With both ends included, transcribe exactly the records below from their first line to the line that contains "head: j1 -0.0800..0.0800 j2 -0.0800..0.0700".

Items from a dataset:
****************************************
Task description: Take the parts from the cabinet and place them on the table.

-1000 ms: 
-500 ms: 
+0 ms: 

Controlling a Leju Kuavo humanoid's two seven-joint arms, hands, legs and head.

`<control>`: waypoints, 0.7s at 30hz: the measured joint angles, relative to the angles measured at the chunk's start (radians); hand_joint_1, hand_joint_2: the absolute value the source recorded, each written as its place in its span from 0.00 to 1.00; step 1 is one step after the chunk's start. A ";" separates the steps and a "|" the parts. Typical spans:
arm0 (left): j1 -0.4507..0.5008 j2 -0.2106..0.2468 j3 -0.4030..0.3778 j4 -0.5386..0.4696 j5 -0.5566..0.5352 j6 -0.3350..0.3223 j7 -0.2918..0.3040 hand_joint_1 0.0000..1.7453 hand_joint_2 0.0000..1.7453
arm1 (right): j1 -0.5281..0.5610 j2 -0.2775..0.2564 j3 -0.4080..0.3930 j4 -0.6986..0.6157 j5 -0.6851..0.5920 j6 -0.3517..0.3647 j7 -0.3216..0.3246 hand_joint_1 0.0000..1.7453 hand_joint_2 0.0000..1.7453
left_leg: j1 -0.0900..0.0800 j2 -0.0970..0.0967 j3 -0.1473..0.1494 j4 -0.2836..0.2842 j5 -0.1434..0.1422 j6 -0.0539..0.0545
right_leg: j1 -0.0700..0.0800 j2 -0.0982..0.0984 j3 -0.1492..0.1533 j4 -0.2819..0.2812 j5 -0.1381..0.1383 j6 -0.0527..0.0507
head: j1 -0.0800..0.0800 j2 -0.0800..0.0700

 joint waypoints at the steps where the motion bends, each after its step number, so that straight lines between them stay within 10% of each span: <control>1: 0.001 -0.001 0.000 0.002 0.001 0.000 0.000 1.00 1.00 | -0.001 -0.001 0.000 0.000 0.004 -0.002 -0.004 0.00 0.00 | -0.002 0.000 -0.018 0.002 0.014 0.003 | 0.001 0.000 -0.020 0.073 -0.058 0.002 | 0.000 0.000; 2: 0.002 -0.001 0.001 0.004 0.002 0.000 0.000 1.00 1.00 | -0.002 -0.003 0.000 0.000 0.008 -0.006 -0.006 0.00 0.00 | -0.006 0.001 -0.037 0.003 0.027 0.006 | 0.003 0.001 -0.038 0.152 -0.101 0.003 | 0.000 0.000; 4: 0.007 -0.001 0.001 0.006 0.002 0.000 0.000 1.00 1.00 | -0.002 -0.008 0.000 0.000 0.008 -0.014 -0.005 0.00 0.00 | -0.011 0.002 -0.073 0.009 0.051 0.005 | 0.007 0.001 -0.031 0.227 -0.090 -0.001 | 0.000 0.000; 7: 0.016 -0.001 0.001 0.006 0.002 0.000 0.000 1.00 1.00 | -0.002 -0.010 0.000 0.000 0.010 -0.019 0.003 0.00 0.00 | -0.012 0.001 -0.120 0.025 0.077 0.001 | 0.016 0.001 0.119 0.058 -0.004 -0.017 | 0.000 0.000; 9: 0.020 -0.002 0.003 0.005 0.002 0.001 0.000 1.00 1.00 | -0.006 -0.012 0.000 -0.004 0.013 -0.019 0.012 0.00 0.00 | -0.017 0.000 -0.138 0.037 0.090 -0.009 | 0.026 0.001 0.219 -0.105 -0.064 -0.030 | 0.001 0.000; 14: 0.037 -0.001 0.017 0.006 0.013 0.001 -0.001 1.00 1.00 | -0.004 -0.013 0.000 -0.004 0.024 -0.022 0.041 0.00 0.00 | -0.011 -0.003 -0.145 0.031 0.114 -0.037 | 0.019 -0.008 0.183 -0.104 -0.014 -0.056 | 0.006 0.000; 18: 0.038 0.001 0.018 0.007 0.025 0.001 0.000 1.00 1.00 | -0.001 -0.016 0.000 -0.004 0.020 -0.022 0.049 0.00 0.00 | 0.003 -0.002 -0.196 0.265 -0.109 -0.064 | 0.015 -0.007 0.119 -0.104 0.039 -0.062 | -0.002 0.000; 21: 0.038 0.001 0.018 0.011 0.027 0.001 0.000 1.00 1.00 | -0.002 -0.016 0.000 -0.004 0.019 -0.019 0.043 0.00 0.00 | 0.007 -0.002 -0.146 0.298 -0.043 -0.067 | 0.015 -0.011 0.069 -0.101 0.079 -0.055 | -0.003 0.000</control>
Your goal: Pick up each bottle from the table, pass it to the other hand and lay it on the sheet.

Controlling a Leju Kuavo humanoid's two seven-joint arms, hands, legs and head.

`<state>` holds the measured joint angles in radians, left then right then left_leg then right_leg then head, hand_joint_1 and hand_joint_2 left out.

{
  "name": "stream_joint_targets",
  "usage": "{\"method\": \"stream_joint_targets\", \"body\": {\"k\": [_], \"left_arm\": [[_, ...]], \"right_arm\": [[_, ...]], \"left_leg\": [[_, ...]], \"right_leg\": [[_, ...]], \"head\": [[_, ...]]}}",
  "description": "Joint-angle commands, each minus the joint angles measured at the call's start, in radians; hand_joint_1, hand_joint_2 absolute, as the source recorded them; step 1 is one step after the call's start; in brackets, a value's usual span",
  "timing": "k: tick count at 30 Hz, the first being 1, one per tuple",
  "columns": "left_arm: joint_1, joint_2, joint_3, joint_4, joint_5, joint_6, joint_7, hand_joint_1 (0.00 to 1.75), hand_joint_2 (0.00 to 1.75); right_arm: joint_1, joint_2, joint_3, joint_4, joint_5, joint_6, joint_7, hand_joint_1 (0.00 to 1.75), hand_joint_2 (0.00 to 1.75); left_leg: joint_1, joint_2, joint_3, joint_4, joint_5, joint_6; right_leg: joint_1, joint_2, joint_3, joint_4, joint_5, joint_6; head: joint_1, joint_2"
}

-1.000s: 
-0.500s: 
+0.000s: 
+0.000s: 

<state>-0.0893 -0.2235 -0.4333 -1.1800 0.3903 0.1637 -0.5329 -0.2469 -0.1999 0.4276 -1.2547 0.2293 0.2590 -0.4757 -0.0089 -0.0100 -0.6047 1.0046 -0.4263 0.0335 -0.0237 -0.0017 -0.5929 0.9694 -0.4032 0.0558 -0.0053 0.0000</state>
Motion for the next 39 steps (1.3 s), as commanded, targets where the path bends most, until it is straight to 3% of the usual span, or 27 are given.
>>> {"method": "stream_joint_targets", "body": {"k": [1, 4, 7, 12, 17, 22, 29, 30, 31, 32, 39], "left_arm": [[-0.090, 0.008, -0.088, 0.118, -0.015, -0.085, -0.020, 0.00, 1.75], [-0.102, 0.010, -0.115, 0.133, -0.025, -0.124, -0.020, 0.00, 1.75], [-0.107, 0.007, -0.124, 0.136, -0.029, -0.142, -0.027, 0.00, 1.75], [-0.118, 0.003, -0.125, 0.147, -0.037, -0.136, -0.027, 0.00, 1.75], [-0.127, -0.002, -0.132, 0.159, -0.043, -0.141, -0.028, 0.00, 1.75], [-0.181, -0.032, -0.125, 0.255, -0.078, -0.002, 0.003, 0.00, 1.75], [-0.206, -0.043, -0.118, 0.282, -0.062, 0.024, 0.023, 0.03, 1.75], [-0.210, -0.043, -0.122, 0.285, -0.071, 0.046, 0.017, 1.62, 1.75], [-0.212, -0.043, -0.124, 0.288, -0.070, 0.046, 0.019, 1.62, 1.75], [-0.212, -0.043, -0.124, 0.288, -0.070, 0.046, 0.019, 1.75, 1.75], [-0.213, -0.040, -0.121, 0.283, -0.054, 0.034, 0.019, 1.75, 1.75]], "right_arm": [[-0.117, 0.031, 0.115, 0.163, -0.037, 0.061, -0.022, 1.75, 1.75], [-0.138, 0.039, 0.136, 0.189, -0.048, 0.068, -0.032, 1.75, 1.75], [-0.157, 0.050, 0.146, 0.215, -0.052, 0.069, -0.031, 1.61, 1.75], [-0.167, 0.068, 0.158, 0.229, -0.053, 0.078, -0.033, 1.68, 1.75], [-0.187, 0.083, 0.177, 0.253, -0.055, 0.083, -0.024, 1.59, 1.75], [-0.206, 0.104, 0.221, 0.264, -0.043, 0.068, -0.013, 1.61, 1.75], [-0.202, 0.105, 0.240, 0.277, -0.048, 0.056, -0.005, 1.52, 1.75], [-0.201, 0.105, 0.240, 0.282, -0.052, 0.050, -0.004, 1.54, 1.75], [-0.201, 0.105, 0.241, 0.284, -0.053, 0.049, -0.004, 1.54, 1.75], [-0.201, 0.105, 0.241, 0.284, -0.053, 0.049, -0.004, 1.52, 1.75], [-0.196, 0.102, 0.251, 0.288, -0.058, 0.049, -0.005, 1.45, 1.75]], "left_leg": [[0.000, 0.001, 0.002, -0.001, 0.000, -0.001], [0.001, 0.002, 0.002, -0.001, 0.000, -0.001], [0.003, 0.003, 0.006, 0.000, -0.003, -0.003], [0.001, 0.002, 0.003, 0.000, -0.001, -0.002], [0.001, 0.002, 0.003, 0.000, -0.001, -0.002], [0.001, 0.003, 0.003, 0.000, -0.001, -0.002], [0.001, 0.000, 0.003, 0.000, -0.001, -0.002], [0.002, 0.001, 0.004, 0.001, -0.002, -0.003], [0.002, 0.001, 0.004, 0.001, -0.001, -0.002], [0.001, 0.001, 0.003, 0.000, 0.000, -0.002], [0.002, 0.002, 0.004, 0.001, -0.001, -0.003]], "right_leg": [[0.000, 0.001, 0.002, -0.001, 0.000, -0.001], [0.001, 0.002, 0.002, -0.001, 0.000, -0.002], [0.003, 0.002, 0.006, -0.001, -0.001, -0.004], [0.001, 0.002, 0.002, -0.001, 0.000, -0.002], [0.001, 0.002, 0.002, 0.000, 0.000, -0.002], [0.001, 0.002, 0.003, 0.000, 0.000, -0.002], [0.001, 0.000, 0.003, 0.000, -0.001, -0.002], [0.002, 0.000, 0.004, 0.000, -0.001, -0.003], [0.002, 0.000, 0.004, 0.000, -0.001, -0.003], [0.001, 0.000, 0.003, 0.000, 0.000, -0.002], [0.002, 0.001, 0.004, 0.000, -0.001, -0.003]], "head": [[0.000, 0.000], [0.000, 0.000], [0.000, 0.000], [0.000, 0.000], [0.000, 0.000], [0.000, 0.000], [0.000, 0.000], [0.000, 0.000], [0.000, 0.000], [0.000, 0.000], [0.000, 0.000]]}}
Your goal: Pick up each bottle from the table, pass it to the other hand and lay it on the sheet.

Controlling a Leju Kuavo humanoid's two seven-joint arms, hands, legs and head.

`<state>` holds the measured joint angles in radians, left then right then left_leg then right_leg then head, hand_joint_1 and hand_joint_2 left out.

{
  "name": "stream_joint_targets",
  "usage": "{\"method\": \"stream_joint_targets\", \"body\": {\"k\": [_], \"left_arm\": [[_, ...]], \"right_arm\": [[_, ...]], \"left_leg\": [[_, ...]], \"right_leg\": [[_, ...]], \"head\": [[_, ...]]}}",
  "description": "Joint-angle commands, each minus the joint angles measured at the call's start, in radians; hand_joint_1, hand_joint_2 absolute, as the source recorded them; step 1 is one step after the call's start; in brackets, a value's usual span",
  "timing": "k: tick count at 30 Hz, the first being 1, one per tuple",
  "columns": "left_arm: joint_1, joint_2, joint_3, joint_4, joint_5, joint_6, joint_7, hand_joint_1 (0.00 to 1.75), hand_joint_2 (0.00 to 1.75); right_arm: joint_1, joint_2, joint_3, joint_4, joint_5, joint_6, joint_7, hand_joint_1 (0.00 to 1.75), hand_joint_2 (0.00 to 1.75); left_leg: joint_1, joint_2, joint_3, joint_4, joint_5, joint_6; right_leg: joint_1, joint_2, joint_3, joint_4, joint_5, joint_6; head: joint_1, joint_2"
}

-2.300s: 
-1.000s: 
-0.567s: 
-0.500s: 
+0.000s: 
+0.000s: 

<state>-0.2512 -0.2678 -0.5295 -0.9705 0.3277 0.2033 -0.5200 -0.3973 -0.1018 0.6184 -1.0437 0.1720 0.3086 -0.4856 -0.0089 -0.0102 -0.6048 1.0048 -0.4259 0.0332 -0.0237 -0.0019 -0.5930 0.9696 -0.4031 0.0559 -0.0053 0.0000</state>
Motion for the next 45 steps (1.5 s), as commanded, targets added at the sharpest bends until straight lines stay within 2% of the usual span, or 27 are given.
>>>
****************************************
§ **ANSWER AREA**:
Task description: Take the parts from the cabinet and place them on the table.

-1000 ms: 
-500 ms: 
+0 ms: 

Controlling a Leju Kuavo humanoid's two seven-joint arms, hands, legs and head.

`<control>`: waypoints, 0.7s at 30hz: the measured joint angles, relative to the angles measured at the chunk's start (radians); hand_joint_1, hand_joint_2: the absolute value the source recorded, each written as its place in its span from 0.00 to 1.00; step 1 is one step after the chunk's start. A ";" separates the steps and a "|" the parts. Typical spans:
arm0 (left): j1 -0.4507..0.5008 j2 -0.2106..0.2468 j3 -0.4030..0.3778 j4 -0.5386..0.4696 j5 -0.5566..0.5352 j6 -0.3350..0.3223 j7 -0.2918..0.3040 hand_joint_1 0.0000..1.7453 hand_joint_2 0.0000..1.7453
arm1 (right): j1 -0.5281..0.5610 j2 -0.2775..0.2564 j3 -0.4080..0.3930 j4 -0.6986..0.6157 j5 -0.6851..0.5920 j6 -0.3517..0.3647 j7 -0.3216..0.3246 hand_joint_1 0.0000..1.7453 hand_joint_2 0.0000..1.7453
left_leg: j1 -0.0900..0.0800 j2 -0.0970..0.0967 j3 -0.1473..0.1494 j4 -0.2836..0.2842 j5 -0.1434..0.1422 j6 -0.0539..0.0545
right_leg: j1 -0.0700..0.0800 j2 -0.0982..0.0984 j3 -0.1492..0.1533 j4 -0.2819..0.2812 j5 -0.1381..0.1383 j6 -0.0527..0.0507
head: j1 -0.0800..0.0800 j2 -0.0800..0.0700

The output shown is complete.